A library for compiling text files into a book-form docx file

Project description

catbook

A very simple docx file builder. Catbook was created to make managing book chapters simple. The goal was a minimal-markup way to concatenate text files into Word docs that could be converted to epub, mobi, pdf, etc.

The tool needed to:

  • Allow chapters to be quickly rearranged
  • Allow multi-section chapters
  • Offer a trivially easy way to differentiate quotes, blocks, and special words
  • Support three levels of hierarchy
  • Include only the absolute minimum of markup and functionality

Bookfiles

Catbook reads a flat list of text files from a .bookfile and concatenates them into a Word doc. The doc may have up to three levels. The levels are titled using Word styles.
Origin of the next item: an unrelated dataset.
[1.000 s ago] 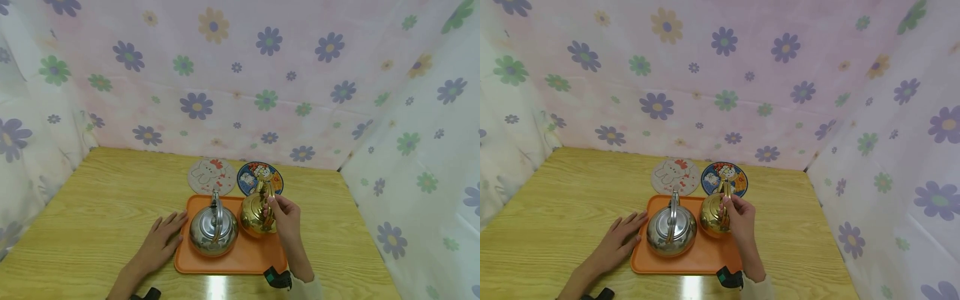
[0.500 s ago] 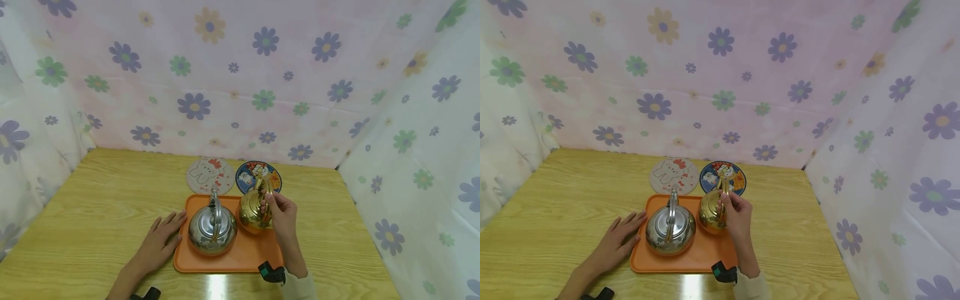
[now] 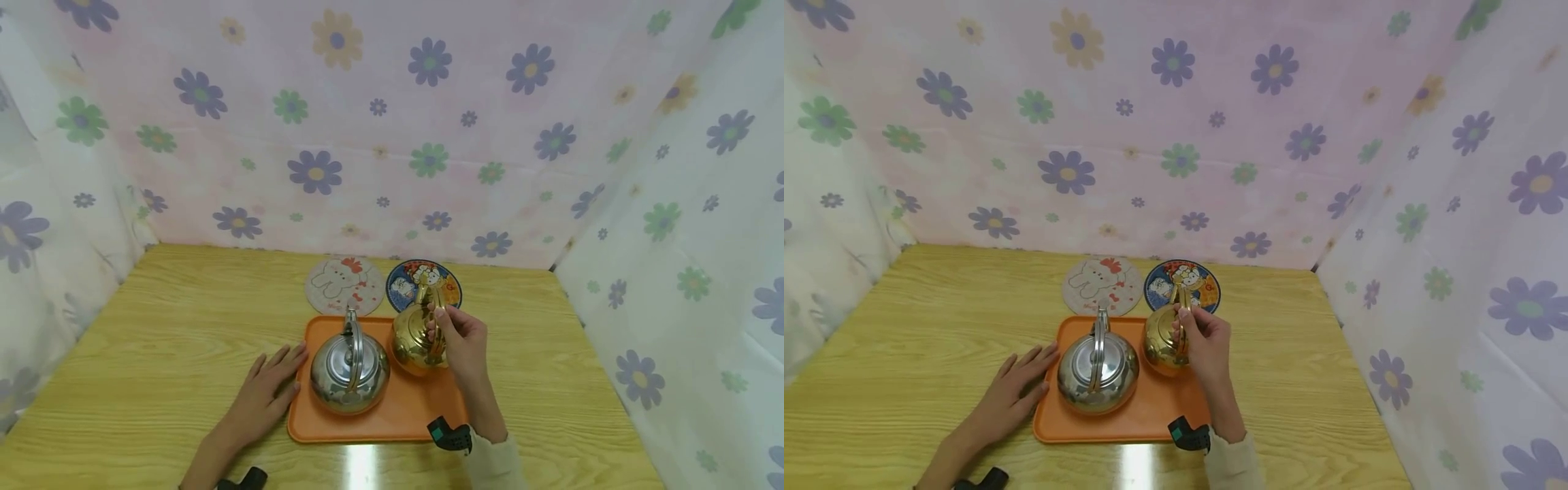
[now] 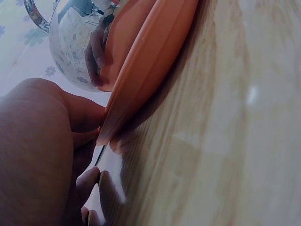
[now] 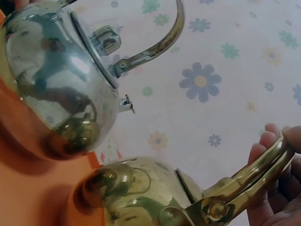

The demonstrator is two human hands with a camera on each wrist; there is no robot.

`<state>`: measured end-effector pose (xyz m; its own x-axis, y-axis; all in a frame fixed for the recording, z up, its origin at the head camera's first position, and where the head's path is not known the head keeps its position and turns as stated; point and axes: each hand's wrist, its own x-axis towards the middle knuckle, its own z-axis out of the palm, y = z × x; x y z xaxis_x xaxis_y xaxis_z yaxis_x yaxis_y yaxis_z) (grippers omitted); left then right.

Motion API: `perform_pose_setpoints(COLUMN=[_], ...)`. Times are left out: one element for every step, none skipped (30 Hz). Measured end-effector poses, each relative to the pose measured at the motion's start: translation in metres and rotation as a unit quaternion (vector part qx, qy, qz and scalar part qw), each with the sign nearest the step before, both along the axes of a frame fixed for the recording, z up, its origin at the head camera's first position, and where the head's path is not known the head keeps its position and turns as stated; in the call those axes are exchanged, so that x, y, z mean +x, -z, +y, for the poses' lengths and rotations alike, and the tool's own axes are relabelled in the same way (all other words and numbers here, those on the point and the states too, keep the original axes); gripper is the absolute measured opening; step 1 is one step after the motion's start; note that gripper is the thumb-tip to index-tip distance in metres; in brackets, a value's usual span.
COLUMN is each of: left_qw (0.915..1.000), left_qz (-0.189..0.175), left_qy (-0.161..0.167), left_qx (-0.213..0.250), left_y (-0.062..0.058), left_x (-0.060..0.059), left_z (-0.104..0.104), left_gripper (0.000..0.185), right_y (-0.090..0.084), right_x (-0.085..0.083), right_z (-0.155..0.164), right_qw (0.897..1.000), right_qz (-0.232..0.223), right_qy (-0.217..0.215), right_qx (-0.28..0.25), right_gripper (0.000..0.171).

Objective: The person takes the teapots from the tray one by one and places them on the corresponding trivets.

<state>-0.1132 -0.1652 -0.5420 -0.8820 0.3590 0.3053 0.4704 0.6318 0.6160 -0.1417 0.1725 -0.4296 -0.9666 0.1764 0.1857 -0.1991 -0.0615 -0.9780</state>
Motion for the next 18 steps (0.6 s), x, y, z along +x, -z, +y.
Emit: perform_pose_setpoints(left_qw=[1.0000,1.0000,1.0000,1.0000,1.0000,1.0000,1.0000,1.0000,0.9999,1.0000,1.0000,1.0000,1.0000,1.0000,1.0000,1.0000,1.0000,1.0000], left_qz=[0.000,0.001,-0.001,-0.002,-0.004,-0.005,-0.006,-0.008,-0.010,-0.009,-0.008,-0.007,-0.006,-0.006,-0.006,-0.005,-0.005,-0.005], left_qy=[0.000,0.000,0.000,-0.001,-0.001,-0.001,-0.001,-0.001,-0.001,-0.001,-0.001,0.000,-0.001,-0.001,-0.001,-0.001,-0.001,-0.001], left_qx=[0.000,-0.001,0.000,0.001,0.001,0.003,0.003,0.004,0.005,0.005,0.005,0.005,0.005,0.005,0.004,0.005,0.005,0.005], left_y=[-0.0004,-0.0005,-0.0008,-0.0009,-0.0009,-0.0010,-0.0012,-0.0014,-0.0017,-0.0021,-0.0025,-0.0028,-0.0032,-0.0035,-0.0039,-0.0043,-0.0045,-0.0047], left_x=[-0.0003,-0.0004,-0.0004,0.0002,0.0007,0.0011,0.0014,0.0016,0.0017,0.0017,0.0017,0.0016,0.0017,0.0017,0.0016,0.0016,0.0016,0.0016], left_z=[0.0000,0.0001,0.0001,0.0001,0.0001,0.0001,0.0002,0.0003,0.0004,0.0006,0.0007,0.0008,0.0009,0.0010,0.0012,0.0013,0.0014,0.0016], left_gripper=[0.049,0.049,0.049,0.049,0.049,0.049,0.049,0.049,0.048,0.048,0.048,0.048,0.048,0.048,0.048,0.048,0.048,0.048], right_y=[0.0007,0.0017,0.0028,0.0038,0.0048,0.0060,0.0069,0.0075,0.0079,0.0081,0.0085,0.0088,0.0088,0.0086,0.0085,0.0086,0.0087,0.0087], right_x=[-0.0006,-0.0010,-0.0012,-0.0012,-0.0011,-0.0010,-0.0010,-0.0011,-0.0013,-0.0016,-0.0020,-0.0024,-0.0028,-0.0031,-0.0031,-0.0033,-0.0036,-0.0038], right_z=[-0.0002,-0.0004,-0.0005,-0.0008,-0.0010,-0.0013,-0.0015,-0.0018,-0.0021,-0.0024,-0.0027,-0.0030,-0.0033,-0.0035,-0.0037,-0.0038,-0.0040,-0.0041], right_qw=[1.000,1.000,1.000,1.000,1.000,1.000,1.000,1.000,1.000,1.000,1.000,1.000,0.999,0.999,0.999,0.999,0.999,0.999], right_qz=[0.004,0.008,0.011,0.014,0.016,0.018,0.020,0.022,0.024,0.027,0.028,0.030,0.033,0.035,0.038,0.039,0.041,0.043], right_qy=[-0.001,-0.001,-0.001,-0.001,-0.002,-0.001,-0.001,-0.001,0.000,-0.002,-0.003,-0.004,-0.005,-0.006,-0.007,-0.007,-0.008,-0.008], right_qx=[-0.001,-0.002,-0.004,-0.005,-0.008,-0.009,-0.011,-0.011,-0.011,-0.011,-0.009,-0.008,-0.008,-0.008,-0.009,-0.010,-0.010,-0.012], right_gripper=[0.030,0.031,0.031,0.032,0.031,0.031,0.031,0.031,0.031,0.032,0.032,0.033,0.033,0.033,0.033,0.033,0.033,0.033])
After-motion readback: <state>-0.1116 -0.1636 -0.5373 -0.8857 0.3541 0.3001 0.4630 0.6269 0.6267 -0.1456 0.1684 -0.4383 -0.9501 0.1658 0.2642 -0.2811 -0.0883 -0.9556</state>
Metadata about the files that are concatenated into the docx is available from the Book object and each section.

Bookfiles can include several things besides paths to text files.

  • Comments as lines starting with #
  • TITLE and AUTHOR to be shown in the book's metadata
  • INCLUDE of preexisting docx
  • A METADATA directive that inserts a page with a table containing the author, title, bookfile path, word count and other metadata.

For e.g.

#
# this is a complete bookfile
# TITLE: This is my book
# AUTHOR: John Doe
#
# INSERT: an-existing/file.docx
#
filesdir/section-1.txt
morefiles/section-2.txt
# INSERT: another/file.docx
still/morefiles/section-2.txt
#
# METADATA
#

Text files

Sections

Each text file that is concatenated into the docx is a "section". Sections have two parts:

  • The first line
  • All other lines

The first line is presented as a title, subject to the markup described below. Every other line becomes a paragraph.

Catbook skips blank lines. If the first line is blank the section will have no title to distinguish it from the section before it. A sequence of blank lines is no different than a single blank line.

Note that while in general blank lines are skipped and have no effect, in rare cases a blank line at the bottom of the doc will cause Word to insert a blank page. This can happens when the number of non-blank lines exactly fits the page.

Comments

Any line that begins with a # is considered a comment. Comment lines are skipped. There can be any number of comment lines before the title line; the first non-comment line is considered the title line.

Each comment will be checked for directives.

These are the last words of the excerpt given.